The Beatles: Rock Band (Xbox 360, PS3, Wii)
"While Harmonix have produced a game that leaps out at consumers in a new way the question is if the game is worth the investment. For new gamers fond of The Beatles we can only say that this should be a given to add to a gaming collection. The animations are great and the scenes bring about a sense of nostalgia. Throw in a remastered stereo soundtrack consiting of all the songs, bringing out their full glory and The Beatles: Rock Band is a standout. For those that are fans of the Rock Band property but not The Beatles, we have to say it’s probably not the ideal investment -- in this case it’s best to hold out for whatever other mixes Harmonix might be up to as they are developing the engine further with harmony tracks and more.
As a whole The Beatles: Rock Band does something new for gamers, giving a total immersion experience in its presentation. Harmonix didn’t approach the game by slapping in new models in the same settings; they pushed to develop a new experience as people played along. It works to bridge generational gaps by making a music game that is easy to approach, throwing in a dash of nostalgia and taking fans and gamers back through the history of the band. Top this off with the return of Drum Trainer and Beatle Beats to play to and it is a great experience to take part in."

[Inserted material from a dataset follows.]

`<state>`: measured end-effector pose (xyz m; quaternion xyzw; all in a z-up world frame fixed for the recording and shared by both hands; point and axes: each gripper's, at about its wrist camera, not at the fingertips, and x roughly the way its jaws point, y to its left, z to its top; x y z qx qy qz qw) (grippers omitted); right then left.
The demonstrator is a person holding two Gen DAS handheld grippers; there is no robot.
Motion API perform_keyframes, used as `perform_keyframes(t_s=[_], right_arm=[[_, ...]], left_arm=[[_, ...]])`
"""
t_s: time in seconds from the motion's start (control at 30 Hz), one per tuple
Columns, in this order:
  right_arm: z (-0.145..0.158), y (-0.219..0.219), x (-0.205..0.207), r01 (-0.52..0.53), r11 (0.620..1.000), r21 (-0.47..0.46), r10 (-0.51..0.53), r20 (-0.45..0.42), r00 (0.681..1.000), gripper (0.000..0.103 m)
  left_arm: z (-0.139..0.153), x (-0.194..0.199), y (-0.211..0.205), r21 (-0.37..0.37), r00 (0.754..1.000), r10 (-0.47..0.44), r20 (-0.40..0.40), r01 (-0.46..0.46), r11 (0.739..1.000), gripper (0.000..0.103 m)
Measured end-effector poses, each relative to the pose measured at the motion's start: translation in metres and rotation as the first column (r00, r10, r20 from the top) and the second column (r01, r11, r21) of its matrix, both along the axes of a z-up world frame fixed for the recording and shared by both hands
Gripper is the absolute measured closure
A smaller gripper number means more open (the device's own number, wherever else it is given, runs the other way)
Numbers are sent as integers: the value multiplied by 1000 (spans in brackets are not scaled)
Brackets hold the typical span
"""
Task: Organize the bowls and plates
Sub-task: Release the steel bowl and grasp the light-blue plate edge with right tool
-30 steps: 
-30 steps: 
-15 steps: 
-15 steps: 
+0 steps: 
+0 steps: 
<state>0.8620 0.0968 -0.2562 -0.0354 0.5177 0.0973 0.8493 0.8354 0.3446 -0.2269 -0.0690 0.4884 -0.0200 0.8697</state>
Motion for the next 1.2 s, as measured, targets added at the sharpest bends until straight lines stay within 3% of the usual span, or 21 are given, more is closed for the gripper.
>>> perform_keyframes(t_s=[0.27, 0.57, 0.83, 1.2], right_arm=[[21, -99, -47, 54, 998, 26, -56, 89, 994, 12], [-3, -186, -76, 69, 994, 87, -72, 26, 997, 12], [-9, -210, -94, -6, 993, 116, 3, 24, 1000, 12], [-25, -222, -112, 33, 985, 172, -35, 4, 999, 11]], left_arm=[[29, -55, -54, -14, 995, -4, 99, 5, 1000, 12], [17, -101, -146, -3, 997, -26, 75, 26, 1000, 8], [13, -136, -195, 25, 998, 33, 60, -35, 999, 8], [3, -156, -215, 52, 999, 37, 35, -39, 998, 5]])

DJ Hero (Xbox 360, PS3, Wii, PS2)
"DJ Hero may not be the savior to music gaming but it never strove for that; it offers gamers a new music style to jump into when they’re tired of rocking out in Guitar Hero or Rock Band, a chance to mix some tracks and take an alternate route to music gaming. As our experience expanded with each unlock it became obvious the game was a fusion of the score attacking habits of old with new interaction, offering freedom to just have fun. Sadly, DJ Hero lacks a crowd reaction system, letting new players take their time learning the game without failing out of the song seconds into the mix.
Where music gaming goes from here is up in the air, but it seems free experimentation is becoming an acceptable alternative in gaming and publishers are starting to chase it. DJ Hero brings great mixing fun to gaming with a controller that is easy to use and a great selection of exclusive tracks, mashing up everything under the sun. Those interested in stepping into the turntable experience should only bring their sense of experimentation, as everything else loses importance. The title brings a new sense of music gaming to the table without alienating crowds; instead it lets fans of various music types come together and have a great time. "
Boom Blox: Bash Party (Wii)
"Boom Blox: Bash Party is a great game to pick up for family or great casual party fun, regardless of gaming experience. With simple control and easy objectives, it leaves few potential players on the sidelines, producing great results thanks to the physics behaviors in-game. Being able to whip a bowling ball into the fray sending blocks exploding everywhere never gets old; stack on the virus ball and the domino effects and the fun keeps going. Boom Blox works to prove that party games and family titles do not need to be too complex, they just need to be enjoyable. With such a low price point, the game brings easy enjoyment without breaking the bank, and is worth consideration from any casual player or family gamer looking to get everyone back on the Wii."